What you need to do: Your task is to copy all of the data exactly.

Items from a data source
= Beginning of Section =
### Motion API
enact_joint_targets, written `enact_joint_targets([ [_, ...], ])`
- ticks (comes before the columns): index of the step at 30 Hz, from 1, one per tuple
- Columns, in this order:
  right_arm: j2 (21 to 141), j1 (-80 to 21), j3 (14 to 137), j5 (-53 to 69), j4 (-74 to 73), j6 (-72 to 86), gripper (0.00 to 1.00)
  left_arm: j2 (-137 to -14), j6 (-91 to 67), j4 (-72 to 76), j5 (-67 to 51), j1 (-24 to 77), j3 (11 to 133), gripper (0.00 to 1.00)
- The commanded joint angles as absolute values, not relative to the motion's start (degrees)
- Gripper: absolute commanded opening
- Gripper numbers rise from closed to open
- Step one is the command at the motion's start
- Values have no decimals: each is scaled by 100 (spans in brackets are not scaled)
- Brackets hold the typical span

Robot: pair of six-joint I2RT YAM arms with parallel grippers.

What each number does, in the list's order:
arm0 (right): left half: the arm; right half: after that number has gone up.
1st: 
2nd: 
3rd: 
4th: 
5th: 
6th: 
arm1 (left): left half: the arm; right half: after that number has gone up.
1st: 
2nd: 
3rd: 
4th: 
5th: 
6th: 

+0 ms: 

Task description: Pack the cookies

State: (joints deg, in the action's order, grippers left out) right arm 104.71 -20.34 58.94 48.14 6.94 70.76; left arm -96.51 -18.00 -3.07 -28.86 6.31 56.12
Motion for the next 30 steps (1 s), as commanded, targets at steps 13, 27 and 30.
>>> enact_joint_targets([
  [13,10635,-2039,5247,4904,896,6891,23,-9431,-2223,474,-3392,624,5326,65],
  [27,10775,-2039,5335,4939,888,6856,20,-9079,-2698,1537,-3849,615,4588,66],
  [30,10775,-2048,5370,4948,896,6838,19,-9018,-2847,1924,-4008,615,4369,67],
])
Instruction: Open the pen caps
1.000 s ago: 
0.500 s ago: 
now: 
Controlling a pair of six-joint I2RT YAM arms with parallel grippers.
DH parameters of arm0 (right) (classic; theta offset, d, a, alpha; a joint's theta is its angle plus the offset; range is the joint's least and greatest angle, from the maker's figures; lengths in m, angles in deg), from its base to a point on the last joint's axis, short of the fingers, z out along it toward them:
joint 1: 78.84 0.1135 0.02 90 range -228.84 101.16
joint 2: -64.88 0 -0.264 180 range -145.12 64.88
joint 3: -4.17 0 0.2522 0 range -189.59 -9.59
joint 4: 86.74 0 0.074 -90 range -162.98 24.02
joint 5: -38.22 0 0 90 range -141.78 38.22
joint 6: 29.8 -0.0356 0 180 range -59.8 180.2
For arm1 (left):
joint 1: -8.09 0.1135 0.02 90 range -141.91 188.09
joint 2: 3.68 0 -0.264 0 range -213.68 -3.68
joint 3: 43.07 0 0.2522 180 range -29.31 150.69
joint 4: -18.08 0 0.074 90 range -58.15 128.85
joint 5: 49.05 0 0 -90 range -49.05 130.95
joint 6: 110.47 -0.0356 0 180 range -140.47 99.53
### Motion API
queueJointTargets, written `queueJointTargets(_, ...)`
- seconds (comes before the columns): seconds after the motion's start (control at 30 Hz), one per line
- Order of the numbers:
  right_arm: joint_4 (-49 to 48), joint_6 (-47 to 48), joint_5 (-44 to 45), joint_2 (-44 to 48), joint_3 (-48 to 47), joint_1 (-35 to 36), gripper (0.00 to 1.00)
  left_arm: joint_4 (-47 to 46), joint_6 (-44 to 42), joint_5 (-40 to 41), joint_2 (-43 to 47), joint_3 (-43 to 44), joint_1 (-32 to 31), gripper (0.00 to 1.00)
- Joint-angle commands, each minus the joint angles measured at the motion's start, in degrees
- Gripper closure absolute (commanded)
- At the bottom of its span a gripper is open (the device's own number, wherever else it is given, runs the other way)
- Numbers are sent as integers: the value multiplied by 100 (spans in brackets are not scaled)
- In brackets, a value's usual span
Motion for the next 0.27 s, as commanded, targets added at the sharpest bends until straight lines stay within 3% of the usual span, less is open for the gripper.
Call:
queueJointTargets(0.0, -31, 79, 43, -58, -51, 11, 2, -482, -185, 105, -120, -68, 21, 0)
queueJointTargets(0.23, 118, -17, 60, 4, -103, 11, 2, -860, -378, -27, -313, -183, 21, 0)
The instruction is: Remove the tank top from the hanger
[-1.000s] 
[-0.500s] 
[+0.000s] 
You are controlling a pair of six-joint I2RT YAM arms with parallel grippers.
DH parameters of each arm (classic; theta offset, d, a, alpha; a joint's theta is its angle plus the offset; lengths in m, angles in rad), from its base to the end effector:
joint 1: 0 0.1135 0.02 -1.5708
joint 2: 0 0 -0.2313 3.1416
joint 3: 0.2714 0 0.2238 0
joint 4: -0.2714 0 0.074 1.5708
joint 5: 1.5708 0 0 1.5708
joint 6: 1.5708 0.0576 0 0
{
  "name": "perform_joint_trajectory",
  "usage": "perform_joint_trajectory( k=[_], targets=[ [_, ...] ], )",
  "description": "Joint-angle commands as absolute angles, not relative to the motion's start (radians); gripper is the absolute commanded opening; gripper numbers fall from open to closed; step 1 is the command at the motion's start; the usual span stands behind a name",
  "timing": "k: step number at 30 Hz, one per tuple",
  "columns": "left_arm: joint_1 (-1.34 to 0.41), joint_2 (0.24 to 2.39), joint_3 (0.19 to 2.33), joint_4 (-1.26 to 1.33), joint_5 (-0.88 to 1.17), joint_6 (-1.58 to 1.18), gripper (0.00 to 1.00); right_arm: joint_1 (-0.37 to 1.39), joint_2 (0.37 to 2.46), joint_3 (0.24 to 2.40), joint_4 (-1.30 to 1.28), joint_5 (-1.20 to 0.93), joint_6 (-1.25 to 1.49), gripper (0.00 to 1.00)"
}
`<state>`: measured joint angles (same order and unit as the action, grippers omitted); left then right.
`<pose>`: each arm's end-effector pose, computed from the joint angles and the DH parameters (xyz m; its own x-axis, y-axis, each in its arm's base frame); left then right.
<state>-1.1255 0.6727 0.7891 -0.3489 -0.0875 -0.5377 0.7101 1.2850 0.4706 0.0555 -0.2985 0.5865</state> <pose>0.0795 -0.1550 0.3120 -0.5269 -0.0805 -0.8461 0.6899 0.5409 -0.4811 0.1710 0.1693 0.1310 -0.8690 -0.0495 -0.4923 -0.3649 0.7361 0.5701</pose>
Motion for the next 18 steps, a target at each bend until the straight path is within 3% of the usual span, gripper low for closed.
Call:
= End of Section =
Written solution:
### Motion API
enact_joint_targets, written `enact_joint_targets([ [_, ...], ])`
- ticks (comes before the columns): index of the step at 30 Hz, from 1, one per tuple
- Columns, in this order:
  right_arm: j2 (21 to 141), j1 (-80 to 21), j3 (14 to 137), j5 (-53 to 69), j4 (-74 to 73), j6 (-72 to 86), gripper (0.00 to 1.00)
  left_arm: j2 (-137 to -14), j6 (-91 to 67), j4 (-72 to 76), j5 (-67 to 51), j1 (-24 to 77), j3 (11 to 133), gripper (0.00 to 1.00)
- The commanded joint angles as absolute values, not relative to the motion's start (degrees)
- Gripper: absolute commanded opening
- Gripper numbers rise from closed to open
- Step one is the command at the motion's start
- Values have no decimals: each is scaled by 100 (spans in brackets are not scaled)
- Brackets hold the typical span

Robot: pair of six-joint I2RT YAM arms with parallel grippers.

What each number does, in the list's order:
arm0 (right): left half: the arm; right half: after that number has gone up.
1st: 
2nd: 
3rd: 
4th: 
5th: 
6th: 
arm1 (left): left half: the arm; right half: after that number has gone up.
1st: 
2nd: 
3rd: 
4th: 
5th: 
6th: 

+0 ms: 

Task description: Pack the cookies

State: (joints deg, in the action's order, grippers left out) right arm 104.71 -20.34 58.94 48.14 6.94 70.76; left arm -96.51 -18.00 -3.07 -28.86 6.31 56.12
Motion for the next 30 steps (1 s), as commanded, targets at steps 13, 27 and 30.
>>> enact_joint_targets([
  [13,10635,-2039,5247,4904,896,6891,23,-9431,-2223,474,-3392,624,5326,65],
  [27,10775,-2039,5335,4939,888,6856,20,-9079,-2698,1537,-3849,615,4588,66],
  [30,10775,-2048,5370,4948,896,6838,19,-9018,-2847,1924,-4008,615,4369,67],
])
Instruction: Open the pen caps
1.000 s ago: 
0.500 s ago: 
now: 
Controlling a pair of six-joint I2RT YAM arms with parallel grippers.
DH parameters of arm0 (right) (classic; theta offset, d, a, alpha; a joint's theta is its angle plus the offset; range is the joint's least and greatest angle, from the maker's figures; lengths in m, angles in deg), from its base to a point on the last joint's axis, short of the fingers, z out along it toward them:
joint 1: 78.84 0.1135 0.02 90 range -228.84 101.16
joint 2: -64.88 0 -0.264 180 range -145.12 64.88
joint 3: -4.17 0 0.2522 0 range -189.59 -9.59
joint 4: 86.74 0 0.074 -90 range -162.98 24.02
joint 5: -38.22 0 0 90 range -141.78 38.22
joint 6: 29.8 -0.0356 0 180 range -59.8 180.2
For arm1 (left):
joint 1: -8.09 0.1135 0.02 90 range -141.91 188.09
joint 2: 3.68 0 -0.264 0 range -213.68 -3.68
joint 3: 43.07 0 0.2522 180 range -29.31 150.69
joint 4: -18.08 0 0.074 90 range -58.15 128.85
joint 5: 49.05 0 0 -90 range -49.05 130.95
joint 6: 110.47 -0.0356 0 180 range -140.47 99.53
### Motion API
queueJointTargets, written `queueJointTargets(_, ...)`
- seconds (comes before the columns): seconds after the motion's start (control at 30 Hz), one per line
- Order of the numbers:
  right_arm: joint_4 (-49 to 48), joint_6 (-47 to 48), joint_5 (-44 to 45), joint_2 (-44 to 48), joint_3 (-48 to 47), joint_1 (-35 to 36), gripper (0.00 to 1.00)
  left_arm: joint_4 (-47 to 46), joint_6 (-44 to 42), joint_5 (-40 to 41), joint_2 (-43 to 47), joint_3 (-43 to 44), joint_1 (-32 to 31), gripper (0.00 to 1.00)
- Joint-angle commands, each minus the joint angles measured at the motion's start, in degrees
- Gripper closure absolute (commanded)
- At the bottom of its span a gripper is open (the device's own number, wherever else it is given, runs the other way)
- Numbers are sent as integers: the value multiplied by 100 (spans in brackets are not scaled)
- In brackets, a value's usual span
Motion for the next 0.27 s, as commanded, targets added at the sharpest bends until straight lines stay within 3% of the usual span, less is open for the gripper.
Call:
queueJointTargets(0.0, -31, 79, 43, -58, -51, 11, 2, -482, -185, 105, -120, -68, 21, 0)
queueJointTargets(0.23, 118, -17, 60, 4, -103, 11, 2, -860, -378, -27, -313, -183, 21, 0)
The instruction is: Remove the tank top from the hanger
[-1.000s] 
[-0.500s] 
[+0.000s] 
You are controlling a pair of six-joint I2RT YAM arms with parallel grippers.
DH parameters of each arm (classic; theta offset, d, a, alpha; a joint's theta is its angle plus the offset; lengths in m, angles in rad), from its base to the end effector:
joint 1: 0 0.1135 0.02 -1.5708
joint 2: 0 0 -0.2313 3.1416
joint 3: 0.2714 0 0.2238 0
joint 4: -0.2714 0 0.074 1.5708
joint 5: 1.5708 0 0 1.5708
joint 6: 1.5708 0.0576 0 0
{
  "name": "perform_joint_trajectory",
  "usage": "perform_joint_trajectory( k=[_], targets=[ [_, ...] ], )",
  "description": "Joint-angle commands as absolute angles, not relative to the motion's start (radians); gripper is the absolute commanded opening; gripper numbers fall from open to closed; step 1 is the command at the motion's start; the usual span stands behind a name",
  "timing": "k: step number at 30 Hz, one per tuple",
  "columns": "left_arm: joint_1 (-1.34 to 0.41), joint_2 (0.24 to 2.39), joint_3 (0.19 to 2.33), joint_4 (-1.26 to 1.33), joint_5 (-0.88 to 1.17), joint_6 (-1.58 to 1.18), gripper (0.00 to 1.00); right_arm: joint_1 (-0.37 to 1.39), joint_2 (0.37 to 2.46), joint_3 (0.24 to 2.40), joint_4 (-1.30 to 1.28), joint_5 (-1.20 to 0.93), joint_6 (-1.25 to 1.49), gripper (0.00 to 1.00)"
}
`<state>`: measured joint angles (same order and unit as the action, grippers omitted); left then right.
`<pose>`: each arm's end-effector pose, computed from the joint angles and the DH parameters (xyz m; its own x-axis, y-axis, each in its arm's base frame); left then right.
<state>-1.1255 0.6727 0.7891 -0.3489 -0.0875 -0.5377 0.7101 1.2850 0.4706 0.0555 -0.2985 0.5865</state> <pose>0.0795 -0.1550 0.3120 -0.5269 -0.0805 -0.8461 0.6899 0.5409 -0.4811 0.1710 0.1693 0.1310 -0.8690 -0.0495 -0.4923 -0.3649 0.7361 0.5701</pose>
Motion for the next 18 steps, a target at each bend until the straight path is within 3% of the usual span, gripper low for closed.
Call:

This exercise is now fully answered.